Let me start off with a quote from the well-known business guru Robert Allen. Allen said: “The future you see is the future you get.” What he is talking about is visualization, which is necessary for achieving goals. You have to visualize yourself or your organization accomplishing whatever it is you’ve set out to. This is what many professional athletes do before a big competition… they walk through the match and imagine themselves winning. Let me repeat it for you: “The future you see is the future you get.”

This is one way of helping you maintain motivation, but there are others. One other way is through a system of rewards. Of course, when you finally reach your goal there is a great payoff. That could be a sense of accomplishment, greater profits, better working relationships… whatever your goal is related to. But that great payoff may not be enough to sustain you, especially when you’re working toward long-term goals. Remember how I mentioned in the last episode that you need to establish milestones or benchmarks along the way? Now, what you need to do is to attach rewards to those milestones. What kind of rewards?

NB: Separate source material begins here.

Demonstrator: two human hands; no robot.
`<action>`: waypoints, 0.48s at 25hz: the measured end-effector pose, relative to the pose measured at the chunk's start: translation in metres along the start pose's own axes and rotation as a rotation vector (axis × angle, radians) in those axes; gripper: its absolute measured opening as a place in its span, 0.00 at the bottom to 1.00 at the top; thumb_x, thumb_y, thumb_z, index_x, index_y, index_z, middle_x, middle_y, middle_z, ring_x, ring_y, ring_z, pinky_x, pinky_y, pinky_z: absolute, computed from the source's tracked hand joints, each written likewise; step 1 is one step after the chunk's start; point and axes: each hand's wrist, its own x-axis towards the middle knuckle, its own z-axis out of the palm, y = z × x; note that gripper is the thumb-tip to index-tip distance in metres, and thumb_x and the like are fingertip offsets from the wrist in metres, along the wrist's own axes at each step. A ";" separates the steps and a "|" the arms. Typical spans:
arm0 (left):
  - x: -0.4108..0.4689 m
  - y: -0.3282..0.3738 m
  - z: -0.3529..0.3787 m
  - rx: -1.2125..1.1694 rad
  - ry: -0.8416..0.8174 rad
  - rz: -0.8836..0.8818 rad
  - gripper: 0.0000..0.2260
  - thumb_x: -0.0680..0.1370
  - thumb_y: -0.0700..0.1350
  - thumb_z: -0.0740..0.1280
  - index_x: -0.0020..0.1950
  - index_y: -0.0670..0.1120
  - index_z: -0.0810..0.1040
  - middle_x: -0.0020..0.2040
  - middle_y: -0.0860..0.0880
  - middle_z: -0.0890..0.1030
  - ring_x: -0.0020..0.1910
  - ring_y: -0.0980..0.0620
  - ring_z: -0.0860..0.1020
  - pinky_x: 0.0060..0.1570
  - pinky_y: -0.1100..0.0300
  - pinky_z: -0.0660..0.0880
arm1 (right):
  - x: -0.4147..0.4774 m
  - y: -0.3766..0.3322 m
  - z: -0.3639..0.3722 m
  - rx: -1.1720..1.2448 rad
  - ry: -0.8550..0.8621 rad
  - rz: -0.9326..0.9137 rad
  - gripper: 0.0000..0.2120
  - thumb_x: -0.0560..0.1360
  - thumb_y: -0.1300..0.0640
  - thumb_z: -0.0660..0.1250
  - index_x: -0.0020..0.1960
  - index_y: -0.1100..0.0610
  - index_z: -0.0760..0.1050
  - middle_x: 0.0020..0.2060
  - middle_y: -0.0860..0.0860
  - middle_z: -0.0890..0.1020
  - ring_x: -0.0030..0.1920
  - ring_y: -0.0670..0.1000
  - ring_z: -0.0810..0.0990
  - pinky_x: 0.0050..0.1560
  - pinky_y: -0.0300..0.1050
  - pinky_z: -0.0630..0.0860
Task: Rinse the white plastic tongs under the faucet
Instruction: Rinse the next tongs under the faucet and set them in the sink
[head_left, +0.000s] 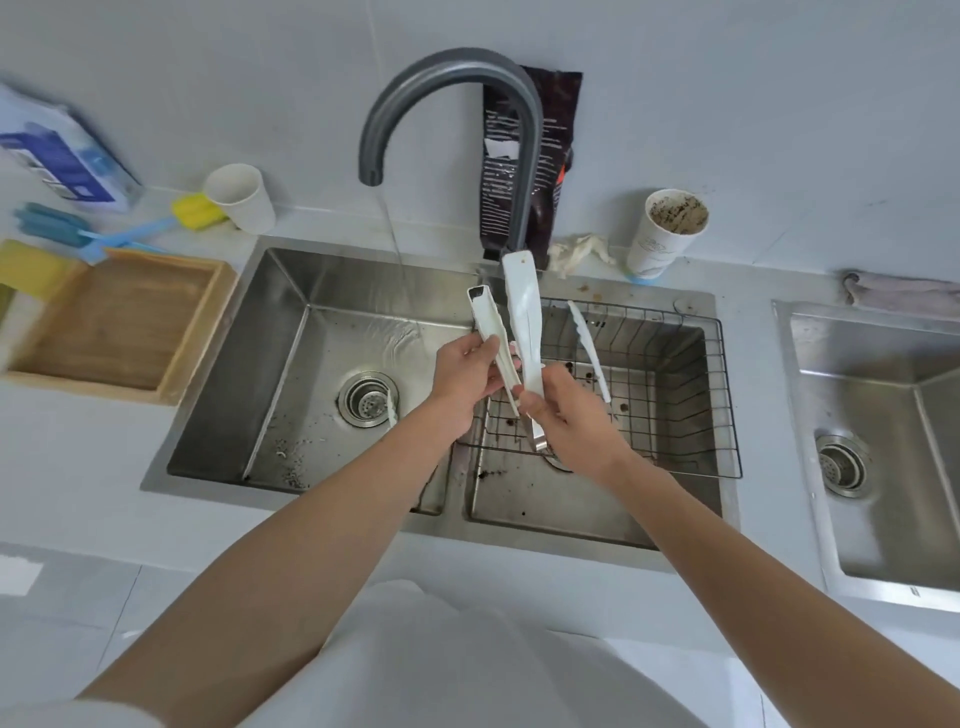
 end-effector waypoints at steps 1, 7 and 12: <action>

Well, that depends on the type of goal. If it’s a personal goal, you could reward yourself with something fun, like a night out, or by buying something you really want. If it’s an organizational goal, then maybe you need to reward all the people involved. For example, you could throw a party or give bonuses. Those rewards and incentives will help everyone stay on track and give them something real to look forward to.

Now, visualization and a system of rewards both help people remember that they’ve set goals. The mistake that many people and organizations make is to set goals and then promptly forget about them. That’s wrong. You and your employees or colleagues should be keeping your goals in mind whenever you do something. You need to remind yourself or your people of goals. This could mean writing them down, posting them on the staff room wall, or having regular updates.

In an organizational setting, goals may have their own communication plans. If you have set goals that depend on the work of other people, those people should know about it. For example, imagine you are a regional sales manager and decide that you want to increase sales by 15% in the next quarter. Who are you going to tell? Well, the salespeople, of course. You need to let them know that there is a clear, or smart, goal in place and that you want them to work together to achieve it. Then you need to check in on their progress, update the entire team, and remind them what they’re shooting for.

So, do all of these strategies guarantee success? Are these tactics foolproof? Of course not. I’m telling you right now that there will be bumps along the way. You will experience setbacks, and there will be days when the goal appears farther away than the day before. This is normal. A common mistake is to give up on a goal when mistakes are made or problems occur. You need to see these setbacks as opportunities to refocus. Look at what happened. Figure out the reason for the setback, and then you will have improved your chance of success. Failure is not falling down, failure is staying down.

Great. Remember that achieving your goals is a process, not an event. It takes time, energy, motivation, and the ability to deal with adversity. It doesn’t happen all at once. But if you set good goals, manage them well, find the right time and resources, and maintain motivation and momentum, you’ll get there.